The term "staging" refers in venture capital finance to the stylized fact that capital contributions of investors to portfolio firms are typically portioned, for example, capital staged. This behavior relates to the problem that during the financing of start-up ventures (non) verifiable information about project value is becoming available only successively.

The cash provisions to the start-up companies are such that the next performance milestones are attainable. Hence, by staging capital provisions venture capitalists are able to check whether the expected net capital return of investing in the next project stage is still positive.

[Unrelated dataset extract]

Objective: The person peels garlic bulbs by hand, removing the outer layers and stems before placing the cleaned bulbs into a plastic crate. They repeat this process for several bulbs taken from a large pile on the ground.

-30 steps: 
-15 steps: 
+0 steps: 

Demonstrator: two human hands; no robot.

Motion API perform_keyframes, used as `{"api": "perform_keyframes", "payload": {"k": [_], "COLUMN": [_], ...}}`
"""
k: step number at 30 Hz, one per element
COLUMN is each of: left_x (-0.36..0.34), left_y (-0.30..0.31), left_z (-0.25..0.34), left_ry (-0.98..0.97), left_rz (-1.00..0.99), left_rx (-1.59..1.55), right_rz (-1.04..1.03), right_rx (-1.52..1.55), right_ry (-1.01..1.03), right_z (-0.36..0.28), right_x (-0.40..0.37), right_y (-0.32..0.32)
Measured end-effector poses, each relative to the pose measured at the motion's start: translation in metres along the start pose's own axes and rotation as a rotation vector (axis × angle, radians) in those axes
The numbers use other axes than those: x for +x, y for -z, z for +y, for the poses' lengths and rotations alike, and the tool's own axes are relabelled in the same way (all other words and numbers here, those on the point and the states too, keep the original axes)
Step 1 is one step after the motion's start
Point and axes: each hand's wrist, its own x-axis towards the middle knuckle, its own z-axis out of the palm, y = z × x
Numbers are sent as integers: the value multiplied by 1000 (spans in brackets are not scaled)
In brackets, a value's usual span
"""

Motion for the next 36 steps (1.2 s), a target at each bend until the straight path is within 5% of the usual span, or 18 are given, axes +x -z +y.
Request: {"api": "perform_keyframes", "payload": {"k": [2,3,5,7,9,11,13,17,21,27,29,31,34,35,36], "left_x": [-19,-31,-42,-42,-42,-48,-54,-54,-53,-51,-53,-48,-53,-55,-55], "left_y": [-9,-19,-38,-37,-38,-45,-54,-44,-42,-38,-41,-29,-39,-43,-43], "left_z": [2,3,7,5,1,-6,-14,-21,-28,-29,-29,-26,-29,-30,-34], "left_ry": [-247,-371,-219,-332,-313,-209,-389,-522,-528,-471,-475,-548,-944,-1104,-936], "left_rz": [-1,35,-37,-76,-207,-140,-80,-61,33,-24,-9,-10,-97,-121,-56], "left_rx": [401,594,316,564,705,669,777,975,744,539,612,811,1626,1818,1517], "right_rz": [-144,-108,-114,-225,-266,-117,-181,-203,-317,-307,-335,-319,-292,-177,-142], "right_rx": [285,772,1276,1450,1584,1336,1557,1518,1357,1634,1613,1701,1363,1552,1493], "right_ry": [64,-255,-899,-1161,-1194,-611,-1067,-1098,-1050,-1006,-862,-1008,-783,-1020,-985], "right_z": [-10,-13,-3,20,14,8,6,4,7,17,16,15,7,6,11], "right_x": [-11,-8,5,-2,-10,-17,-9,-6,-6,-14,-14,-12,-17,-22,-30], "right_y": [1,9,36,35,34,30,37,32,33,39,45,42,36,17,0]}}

Previous investment costs are sunk.

The economic rationale to this behavior is that ceteris paribus (c.p.) the ex ante overall firm value, is higher compared to a situation where the founder gets the whole planned investment sum upfront.

This is because the founder usually invests none or little of his own capital but participates proportionally in the total project returns. Hence, there is the possibility that he does not have the right incentives to abandon timely projects with an overall negative capital return.

Theoretical analyses have shown that the efficient decision about project continuation should be transferred to an informed investor, that is, a venture capitalist, whereby the detailed specii cation of the financing contract depends on further circumstances.

For example, there could be informational asymmetries between the project founder and the venture capitalist caused by "window dressing", that is, the manipulation of signals about project quality by the project founder. In such cases the combination of capital staging and convertible securities could provide an efficient solution.